What you have to do:
Type out the data again. Keep every line exactly the same.

Dataset excerpts:
• • •

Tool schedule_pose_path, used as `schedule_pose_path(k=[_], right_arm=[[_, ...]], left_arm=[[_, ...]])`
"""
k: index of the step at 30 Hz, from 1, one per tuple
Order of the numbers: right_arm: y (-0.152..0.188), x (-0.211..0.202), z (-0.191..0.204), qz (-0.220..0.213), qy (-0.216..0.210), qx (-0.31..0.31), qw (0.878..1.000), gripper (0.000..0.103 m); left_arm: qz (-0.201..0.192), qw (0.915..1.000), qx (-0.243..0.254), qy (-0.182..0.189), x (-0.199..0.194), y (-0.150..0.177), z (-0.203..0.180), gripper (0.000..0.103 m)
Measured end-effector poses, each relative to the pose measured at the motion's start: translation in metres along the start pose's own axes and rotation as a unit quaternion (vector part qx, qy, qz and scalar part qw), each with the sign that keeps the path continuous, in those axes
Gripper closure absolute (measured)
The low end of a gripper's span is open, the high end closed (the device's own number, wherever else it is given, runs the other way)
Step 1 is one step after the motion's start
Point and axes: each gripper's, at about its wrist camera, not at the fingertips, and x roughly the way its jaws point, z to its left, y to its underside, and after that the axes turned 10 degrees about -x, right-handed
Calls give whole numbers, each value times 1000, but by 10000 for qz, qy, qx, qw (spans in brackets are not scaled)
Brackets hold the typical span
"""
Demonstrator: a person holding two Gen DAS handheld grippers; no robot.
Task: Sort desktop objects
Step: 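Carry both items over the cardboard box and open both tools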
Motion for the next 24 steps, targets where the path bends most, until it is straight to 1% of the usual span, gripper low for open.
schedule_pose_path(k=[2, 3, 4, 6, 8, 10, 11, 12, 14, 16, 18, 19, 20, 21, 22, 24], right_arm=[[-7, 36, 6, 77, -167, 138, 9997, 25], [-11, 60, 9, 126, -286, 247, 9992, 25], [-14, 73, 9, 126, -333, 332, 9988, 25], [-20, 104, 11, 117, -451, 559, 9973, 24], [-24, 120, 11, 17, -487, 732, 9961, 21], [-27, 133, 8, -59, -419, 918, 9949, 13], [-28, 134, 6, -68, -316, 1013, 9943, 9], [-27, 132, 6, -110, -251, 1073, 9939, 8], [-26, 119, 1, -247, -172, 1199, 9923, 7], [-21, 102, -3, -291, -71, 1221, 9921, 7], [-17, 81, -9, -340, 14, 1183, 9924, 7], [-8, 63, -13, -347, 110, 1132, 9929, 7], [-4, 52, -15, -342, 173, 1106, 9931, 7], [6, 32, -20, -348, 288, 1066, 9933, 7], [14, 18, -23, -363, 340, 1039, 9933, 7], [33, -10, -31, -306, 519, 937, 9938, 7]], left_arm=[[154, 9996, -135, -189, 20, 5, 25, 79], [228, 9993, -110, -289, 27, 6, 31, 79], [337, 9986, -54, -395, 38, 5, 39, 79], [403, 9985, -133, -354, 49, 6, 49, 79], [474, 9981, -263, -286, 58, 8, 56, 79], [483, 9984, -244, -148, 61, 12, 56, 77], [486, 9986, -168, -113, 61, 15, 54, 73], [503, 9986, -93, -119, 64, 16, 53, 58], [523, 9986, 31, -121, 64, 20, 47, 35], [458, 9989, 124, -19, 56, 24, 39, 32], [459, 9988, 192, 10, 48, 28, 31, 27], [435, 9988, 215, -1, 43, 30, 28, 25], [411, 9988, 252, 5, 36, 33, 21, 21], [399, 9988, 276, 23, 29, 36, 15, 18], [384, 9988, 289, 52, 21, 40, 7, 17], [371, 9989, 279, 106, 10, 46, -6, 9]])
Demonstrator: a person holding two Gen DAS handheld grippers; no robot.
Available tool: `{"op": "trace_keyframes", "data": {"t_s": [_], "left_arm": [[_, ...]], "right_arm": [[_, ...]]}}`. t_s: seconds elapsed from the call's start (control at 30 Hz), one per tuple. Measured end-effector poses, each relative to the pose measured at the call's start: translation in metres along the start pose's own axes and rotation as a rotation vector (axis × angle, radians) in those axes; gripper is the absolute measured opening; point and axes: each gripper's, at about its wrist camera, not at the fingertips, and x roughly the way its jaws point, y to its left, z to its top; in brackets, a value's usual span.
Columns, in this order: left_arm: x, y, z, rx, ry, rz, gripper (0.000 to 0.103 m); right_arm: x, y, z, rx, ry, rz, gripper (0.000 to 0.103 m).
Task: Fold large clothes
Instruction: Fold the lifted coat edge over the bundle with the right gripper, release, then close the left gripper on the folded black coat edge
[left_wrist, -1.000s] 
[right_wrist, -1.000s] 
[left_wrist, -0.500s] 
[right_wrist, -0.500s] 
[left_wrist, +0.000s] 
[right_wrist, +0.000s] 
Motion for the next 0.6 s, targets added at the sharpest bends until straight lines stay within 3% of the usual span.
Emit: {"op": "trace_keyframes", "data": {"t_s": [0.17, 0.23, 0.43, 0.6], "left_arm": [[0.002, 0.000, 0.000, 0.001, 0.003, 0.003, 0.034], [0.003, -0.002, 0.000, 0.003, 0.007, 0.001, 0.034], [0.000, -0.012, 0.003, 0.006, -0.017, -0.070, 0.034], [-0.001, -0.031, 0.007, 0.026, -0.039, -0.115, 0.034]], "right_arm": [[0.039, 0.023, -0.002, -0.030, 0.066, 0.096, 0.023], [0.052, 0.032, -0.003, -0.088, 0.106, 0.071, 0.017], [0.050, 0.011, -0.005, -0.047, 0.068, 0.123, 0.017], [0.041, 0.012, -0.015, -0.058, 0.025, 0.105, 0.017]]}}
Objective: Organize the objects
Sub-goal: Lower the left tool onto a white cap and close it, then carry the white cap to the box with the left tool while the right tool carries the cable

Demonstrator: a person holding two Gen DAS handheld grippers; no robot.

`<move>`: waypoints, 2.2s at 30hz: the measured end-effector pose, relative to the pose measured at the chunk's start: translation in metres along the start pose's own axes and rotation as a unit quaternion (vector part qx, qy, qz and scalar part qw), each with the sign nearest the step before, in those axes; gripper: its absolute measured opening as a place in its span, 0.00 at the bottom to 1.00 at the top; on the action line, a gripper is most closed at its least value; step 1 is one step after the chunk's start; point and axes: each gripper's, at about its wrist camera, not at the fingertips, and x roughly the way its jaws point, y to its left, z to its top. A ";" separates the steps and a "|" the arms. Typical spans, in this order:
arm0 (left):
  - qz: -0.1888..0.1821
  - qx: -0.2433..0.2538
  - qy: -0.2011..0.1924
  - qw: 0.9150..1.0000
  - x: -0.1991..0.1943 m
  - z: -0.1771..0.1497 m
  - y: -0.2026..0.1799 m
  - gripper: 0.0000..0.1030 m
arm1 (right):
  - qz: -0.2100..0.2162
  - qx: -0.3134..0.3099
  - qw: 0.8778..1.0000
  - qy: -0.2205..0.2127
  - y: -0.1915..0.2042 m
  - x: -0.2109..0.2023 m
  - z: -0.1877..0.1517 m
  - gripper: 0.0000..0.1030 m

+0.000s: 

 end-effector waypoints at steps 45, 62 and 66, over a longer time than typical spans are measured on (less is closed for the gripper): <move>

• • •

Answer space:
Tool schedule_pose_path, used as `schedule_pose_path(k=[_], right_arm=[[_, ...]], left_arm=[[_, ...]])`
"""
k: index of the step at 30 Hz, from 1, one per tuple
Order of the numbers: right_arm: y (-0.152..0.188), x (-0.211..0.202), z (-0.191..0.204), qz (-0.220..0.213), qy (-0.216..0.210), qx (-0.31..0.31), qw (0.878..1.000), gripper (0.000..0.103 m); left_arm: qz (-0.201..0.192), qw (0.915..1.000), qx (-0.243..0.254), qy (-0.182..0.189), x (-0.199..0.194), y (-0.150..0.177), z (-0.203..0.180), gripper (0.000..0.103 m)
Measured end-effector poses, each relative to the pose measured at the motion's start: translation in metres along the start pose's own axes and rotation as a unit quaternion (vector part qx, qy, qz and scalar part qw), each with the sign that keeps the path continuous, in those axes
Gripper closure absolute (measured)
The low end of a gripper's span is open, the high end closed (the device's own number, wherever else it is given, runs the other way)
Step 1 is one step after the motion's start
Point and axes: each gripper's, at about its wrist camera, not at the fingertips, and x roughly the way its jaws point, z to its left, y to its underside, and after that the axes turned 10 degrees about -x, right-handed
Calls give whole numbers, each value times 1000, but by 10000 for qz, qy, qx, qw (spans in brackets are not scaled)
Brackets hold the typical span
"""
Demonstrator: a person holding two Gen DAS handheld grippers; no robot.
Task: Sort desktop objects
Step: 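Carry both items over the cardboard box and open both tools
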Motion for the next 24 steps, targets where the path bends most, until it is straight to 1% of the usual span, gripper low for open.
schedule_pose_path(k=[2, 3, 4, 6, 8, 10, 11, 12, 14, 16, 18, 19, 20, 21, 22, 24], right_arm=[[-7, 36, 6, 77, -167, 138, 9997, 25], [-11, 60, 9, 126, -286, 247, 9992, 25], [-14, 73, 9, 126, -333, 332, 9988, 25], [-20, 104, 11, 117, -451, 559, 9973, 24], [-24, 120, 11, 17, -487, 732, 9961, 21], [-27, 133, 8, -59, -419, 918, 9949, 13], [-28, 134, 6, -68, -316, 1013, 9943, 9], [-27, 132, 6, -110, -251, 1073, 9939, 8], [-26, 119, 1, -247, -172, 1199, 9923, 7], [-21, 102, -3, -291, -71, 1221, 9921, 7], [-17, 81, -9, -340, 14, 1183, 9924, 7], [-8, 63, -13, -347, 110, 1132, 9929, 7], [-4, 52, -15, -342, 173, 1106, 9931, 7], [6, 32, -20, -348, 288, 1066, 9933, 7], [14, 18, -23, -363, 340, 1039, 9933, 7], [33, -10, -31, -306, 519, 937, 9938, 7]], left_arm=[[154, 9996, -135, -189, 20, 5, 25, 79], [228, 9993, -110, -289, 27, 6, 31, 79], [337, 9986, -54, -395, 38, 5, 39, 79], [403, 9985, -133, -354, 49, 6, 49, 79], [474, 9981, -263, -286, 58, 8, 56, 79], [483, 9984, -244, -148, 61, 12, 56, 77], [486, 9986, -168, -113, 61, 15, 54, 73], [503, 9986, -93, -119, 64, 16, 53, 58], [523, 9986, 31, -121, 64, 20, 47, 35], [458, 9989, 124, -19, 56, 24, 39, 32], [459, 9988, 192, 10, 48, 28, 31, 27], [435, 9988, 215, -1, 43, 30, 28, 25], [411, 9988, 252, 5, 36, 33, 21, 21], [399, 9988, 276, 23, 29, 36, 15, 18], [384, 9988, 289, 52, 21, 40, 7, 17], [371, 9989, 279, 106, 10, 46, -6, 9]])
Demonstrator: a person holding two Gen DAS handheld grippers; no robot.
Available tool: `{"op": "trace_keyframes", "data": {"t_s": [_], "left_arm": [[_, ...]], "right_arm": [[_, ...]]}}`. t_s: seconds elapsed from the call's start (control at 30 Hz), one per tuple. Measured end-effector poses, each relative to the pose measured at the call's start: translation in metres along the start pose's own axes and rotation as a rotation vector (axis × angle, radians) in those axes; gripper is the absolute measured opening; point and axes: each gripper's, at about its wrist camera, not at the fingertips, and x roughly the way its jaws point, y to its left, z to its top; in brackets, a value's usual span.
Columns, in this order: left_arm: x, y, z, rx, ry, rz, gripper (0.000 to 0.103 m); right_arm: x, y, z, rx, ry, rz, gripper (0.000 to 0.103 m).
Task: Fold large clothes
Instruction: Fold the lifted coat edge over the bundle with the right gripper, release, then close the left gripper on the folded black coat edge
[left_wrist, -1.000s] 
[right_wrist, -1.000s] 
[left_wrist, -0.500s] 
[right_wrist, -0.500s] 
[left_wrist, +0.000s] 
[right_wrist, +0.000s] 
Motion for the next 0.6 s, targets added at the sharpest bends until straight lines stay within 3% of the usual span.
Emit: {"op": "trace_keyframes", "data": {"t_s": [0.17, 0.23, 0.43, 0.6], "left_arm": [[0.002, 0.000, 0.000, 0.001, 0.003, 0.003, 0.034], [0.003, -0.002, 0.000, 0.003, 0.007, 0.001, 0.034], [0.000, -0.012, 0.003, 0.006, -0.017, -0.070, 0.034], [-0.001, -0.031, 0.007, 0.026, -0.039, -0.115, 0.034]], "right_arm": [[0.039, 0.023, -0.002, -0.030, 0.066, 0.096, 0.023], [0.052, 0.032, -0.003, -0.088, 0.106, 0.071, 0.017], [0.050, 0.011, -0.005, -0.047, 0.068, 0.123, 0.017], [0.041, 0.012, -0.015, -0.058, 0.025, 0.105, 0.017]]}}
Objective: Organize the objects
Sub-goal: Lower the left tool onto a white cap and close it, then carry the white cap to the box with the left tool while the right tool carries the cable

Demonstrator: a person holding two Gen DAS handheld grippers; no robot.

`<move>`: waypoints, 2.2s at 30hz: the measured end-effector pose, relative to the pose measured at the chunk's start: translation in metres along the start pose's own axes and rotation as a unit quaternion (vector part qx, qy, qz and scalar part qw), each with the sign nearest the step before, in those axes; gripper: its absolute measured opening as a place in its span, 0.00 at the bottom to 1.00 at the top; on the action line, a gripper is most closed at its least value; step 1 is one step after the chunk's start; point and axes: each gripper's, at about its wrist camera, not at the fingertips, and x roughly the way its jaws point, y to its left, z to its top. A ";" separates the steps and a "|" the arms. Typical spans, in this order:
arm0 (left):
  - qz: -0.1888..0.1821
  - qx: -0.2433..0.2538
  - qy: -0.2011..0.1924
  - qw: 0.9150..1.0000
  - x: -0.1991..0.1943 m
  - z: -0.1771..0.1497 m
  - y: -0.2026..0.1799 m
  - gripper: 0.0000..0.1030 m
arm1 (right):
  - qz: -0.2100..0.2162
  - qx: -0.3134..0.3099
  - qw: 0.8778..1.0000
  - qy: -0.2205..0.2127
  - y: -0.1915..0.2042 m
  - x: -0.2109..0.2023 m
  - z: -0.1877..0.1517 m
  - gripper: 0.0000..0.1030 m

+0.000s: 

 end-effector waypoints at steps 45, 62 and 66, over a longer time than typical spans are measured on (less is closed for the gripper): <move>

Here the work on this exercise is complete.